Regions with significant populations
- Indonesia (Highland Papua)

Languages
- Walak, Indonesian

Religion
- Christianity

= Walak people =

Ethnic group in Indonesia

The Walak people (Walak Ab) are an ethnic group living in the Central Highlands, Baliem Valley, Indonesia, specifically in the valleys of Kobagma, Ilugwa, Eragayam in Central Mamberamo Regency and Wolo in Jayawijaya Regency along the Mamberamo River, between Mamberamo, Jayawijaya, and Yalimo Regencies.

==Etymology==
The word "Walak" comes from Wanlak or Wanelak in the Walak language, meaning "I go to take" or "I am taking". It can also serve as an expression of greetings or thanks.

==Sub-tribes and traditional territory==
The Walak people have three sub-tribes:
- Walak Mbarlima (Baliem Valley)
- Walak Iiluga Wologa
- Walak Ergarajam

Their traditional territory is divided into six regions:

- Jayawijaya Regency
  - Wolo
  - Mbalima
- Central Mamberamo Regency
  - Eragayam
  - Winam
  - Ilugwa
  - Telegai

==Customs==
===Naming===
Walak people generally have three names. The first is not given immediately at birth: boys are called paite and girls nona. The first name is usually given during a small family meal. This name may change, for example after a relative’s death. When entering school, a "school name" may be given. The second is the aluak (lit. 'head') or clan name, inherited from the father. Aluak is divided into two moieties without names: Gombo and Yikwa belong to the first moiety, while Togodli, Karoba, and Uaga belong to the second. These moieties practice exogamy, requiring marriage across moieties. Women retain their aluak name after marriage. These two names are the ones used in official documents such as ID cards.

The third is a "nickname" derived from the feminine aluak of the mother (for women) or masculine aluak of the mother (for men). Adults are called by this nickname, while children are called by their first names: kodlak (girl) and abedlak (boy), or by family relationship terms such as older sibling, younger sibling, etc.

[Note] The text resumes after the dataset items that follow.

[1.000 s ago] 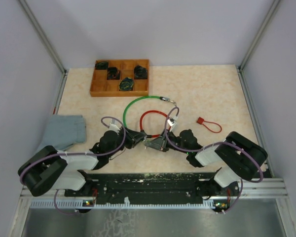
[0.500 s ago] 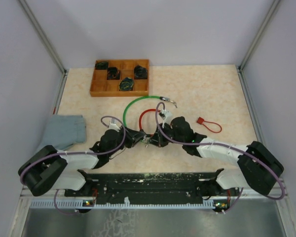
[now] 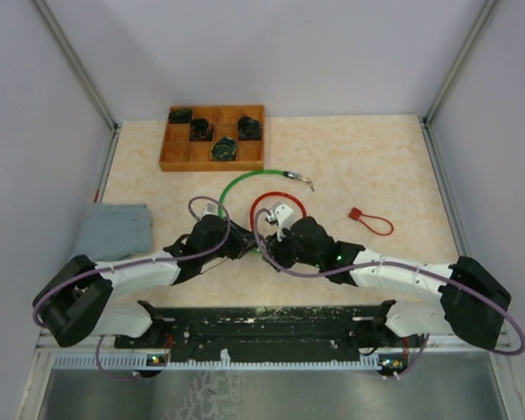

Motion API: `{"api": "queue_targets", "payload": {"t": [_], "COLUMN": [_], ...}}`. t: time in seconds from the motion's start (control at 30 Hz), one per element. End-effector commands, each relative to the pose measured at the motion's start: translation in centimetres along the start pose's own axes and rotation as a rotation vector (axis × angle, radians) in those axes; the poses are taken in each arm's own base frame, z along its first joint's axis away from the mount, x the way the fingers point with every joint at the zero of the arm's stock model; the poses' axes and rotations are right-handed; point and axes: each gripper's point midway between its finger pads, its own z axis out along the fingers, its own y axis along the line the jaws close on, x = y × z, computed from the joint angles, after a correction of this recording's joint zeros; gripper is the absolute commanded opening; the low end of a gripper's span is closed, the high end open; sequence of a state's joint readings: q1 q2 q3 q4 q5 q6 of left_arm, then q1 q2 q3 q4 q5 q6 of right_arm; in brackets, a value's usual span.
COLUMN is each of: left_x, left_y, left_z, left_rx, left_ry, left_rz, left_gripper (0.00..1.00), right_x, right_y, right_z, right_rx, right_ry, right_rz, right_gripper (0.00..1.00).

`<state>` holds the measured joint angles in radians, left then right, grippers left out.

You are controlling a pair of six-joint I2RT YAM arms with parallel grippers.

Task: Unlock with the key
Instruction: Unlock the lock.

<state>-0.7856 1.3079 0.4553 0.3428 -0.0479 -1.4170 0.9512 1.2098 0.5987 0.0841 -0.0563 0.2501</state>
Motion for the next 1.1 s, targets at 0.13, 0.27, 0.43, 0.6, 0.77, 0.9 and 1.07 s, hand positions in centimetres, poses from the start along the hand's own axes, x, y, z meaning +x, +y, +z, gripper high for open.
{"api": "queue_targets", "payload": {"t": [0.13, 0.27, 0.43, 0.6, 0.77, 0.9, 1.07], "left_x": [0.0, 0.0, 0.1, 0.3, 0.5, 0.8, 1.6], "left_y": [1.4, 1.5, 1.5, 1.3, 1.1, 0.9, 0.8], "left_z": [0.0, -0.1, -0.1, -0.1, -0.2, -0.3, -0.2], "left_rx": [-0.137, -0.169, -0.189, -0.191, -0.185, -0.181, -0.154], "left_ry": [0.003, 0.006, 0.010, 0.025, 0.035, 0.054, 0.091], "left_rz": [-0.008, -0.022, -0.034, -0.035, -0.041, -0.047, -0.051], "left_gripper": [0.00, 0.00, 0.00, 0.00, 0.00, 0.00, 0.00], "right_x": [-3.5, -3.3, -3.0, -2.6, -2.6, -3.0, -3.7], "right_y": [-0.6, 0.3, 1.4, 0.4, -0.1, 0.2, 1.1], "right_z": [-0.4, 0.3, 1.3, 2.1, 2.1, 2.2, 2.5], "right_rx": [0.139, 0.093, 0.055, 0.113, 0.137, 0.127, 0.097], "right_ry": [-0.108, -0.108, -0.115, -0.091, -0.101, -0.121, -0.150], "right_rz": [-0.255, -0.294, -0.338, -0.354, -0.363, -0.366, -0.301], "right_gripper": [0.42, 0.42, 0.42, 0.37, 0.06, 0.00, 0.00]}}
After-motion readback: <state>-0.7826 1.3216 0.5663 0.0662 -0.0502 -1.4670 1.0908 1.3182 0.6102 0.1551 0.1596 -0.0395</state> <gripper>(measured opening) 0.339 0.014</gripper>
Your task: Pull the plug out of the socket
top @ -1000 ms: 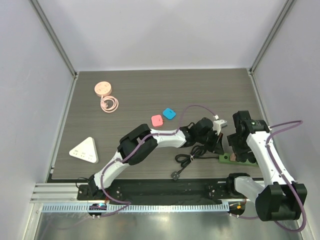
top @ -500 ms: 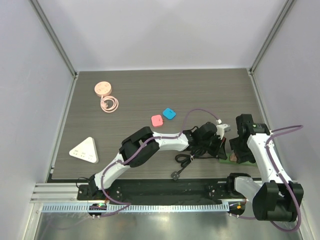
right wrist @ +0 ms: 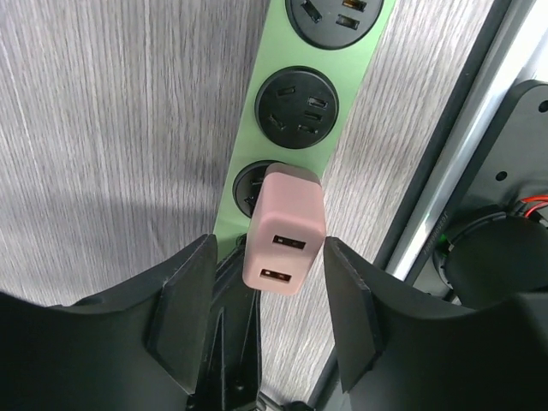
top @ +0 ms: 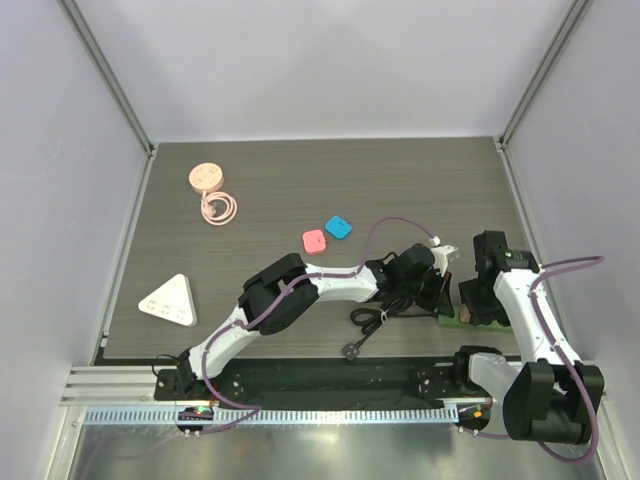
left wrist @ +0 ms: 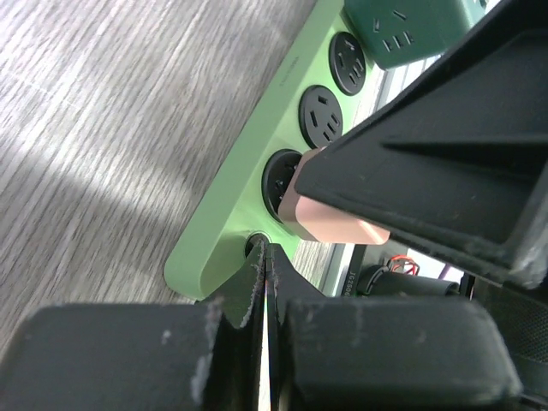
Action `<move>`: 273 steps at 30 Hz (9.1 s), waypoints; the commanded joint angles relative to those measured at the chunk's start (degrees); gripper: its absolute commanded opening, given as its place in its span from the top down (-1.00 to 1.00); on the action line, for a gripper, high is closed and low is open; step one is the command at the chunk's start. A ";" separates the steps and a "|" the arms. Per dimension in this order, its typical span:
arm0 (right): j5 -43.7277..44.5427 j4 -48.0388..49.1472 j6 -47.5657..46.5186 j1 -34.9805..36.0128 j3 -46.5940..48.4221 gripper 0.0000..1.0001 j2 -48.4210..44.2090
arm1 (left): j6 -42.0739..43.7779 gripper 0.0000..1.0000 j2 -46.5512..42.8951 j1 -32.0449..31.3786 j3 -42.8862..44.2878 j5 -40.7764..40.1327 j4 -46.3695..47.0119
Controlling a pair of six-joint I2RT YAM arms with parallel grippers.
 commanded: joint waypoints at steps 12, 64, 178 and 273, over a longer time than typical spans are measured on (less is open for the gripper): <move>-0.17 3.70 1.63 -0.37 -2.60 0.18 -0.13 | 1.64 1.00 2.07 -0.67 0.12 -7.84 -7.52; -6.94 3.79 1.45 -0.37 3.55 0.98 -6.55 | 8.94 1.00 16.04 -1.90 17.62 -14.35 -29.59; -7.37 4.31 -1.80 -0.54 -1.28 0.98 -8.31 | 14.74 1.00 4.35 -4.62 -6.90 -8.02 3.28; -7.65 65.16 -26.40 28.90 12.25 -0.32 30.46 | 8.67 0.01 -39.51 25.61 -54.98 -19.98 33.44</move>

| Aluak | Gombo | Karoba | Togodli |
|---|---|---|---|
| Masculine | Gomenak | Karobanak | Tabenak |
| Feminine | Gomboge | Karobage | Tabuni |

===Politics and society===
Walak society recognizes three age categories: children (kodlak = girls, abedlak = boys), adults (kwe = women, ab = men), and elders (kwe angok = grandmother, ab angok = grandfather). The tribal leader (ab angok) is the most respected individual, leading one aluak or umbu clan. Blood relations are not guaranteed within an aluak; those descended from a common ancestor are called umbu. Villages have a head, secretary, and several tribal leaders receiving government salaries, elected by villagers. There is also a dao kepala inombaye, chosen to manage food distribution in stone-burning ceremonies. The Walak people are organized in the Ikatan Keluarga Suku Walak (IKSWAL).

==Culture==
===Clothing===
Adult men wear traditional koteka (penis sheath) called hebe or kebe, carrying 3-4 m wooden spears. Women wear grass skirts called sali or wah. Headgear uses animal feathers: red for men, and white for women. Body paint is brown and black, with black from coconut oil and charcoal, and brown from clay.

===Traditional houses===
Related Walak households gather into units called lokasi, housing one or several nuclear families. Men's honai houses are belamu, usually at the opposite end of the entrance. Women's houses are uma, and the cooking house is konela. Units may include pig pens and small gardens. Sleeping arrangements are flexible; men may sleep upstairs and women downstairs if necessary.

===Ambiaro dance===
A dance performed by twenty-four people, twelve men and twelve women, forming a circle. One or two participants act as war commanders protecting the group. Music uses the goknggaik instrument, and often features the song Wasioayamari ("Let Us Unite").

The dance recounts Papuan ancestors believed to have migrated from Yunnan, via Taiwan, Philippines, Papua New Guinea, and east to Ifala Island, then to Genyem, spreading across Papua.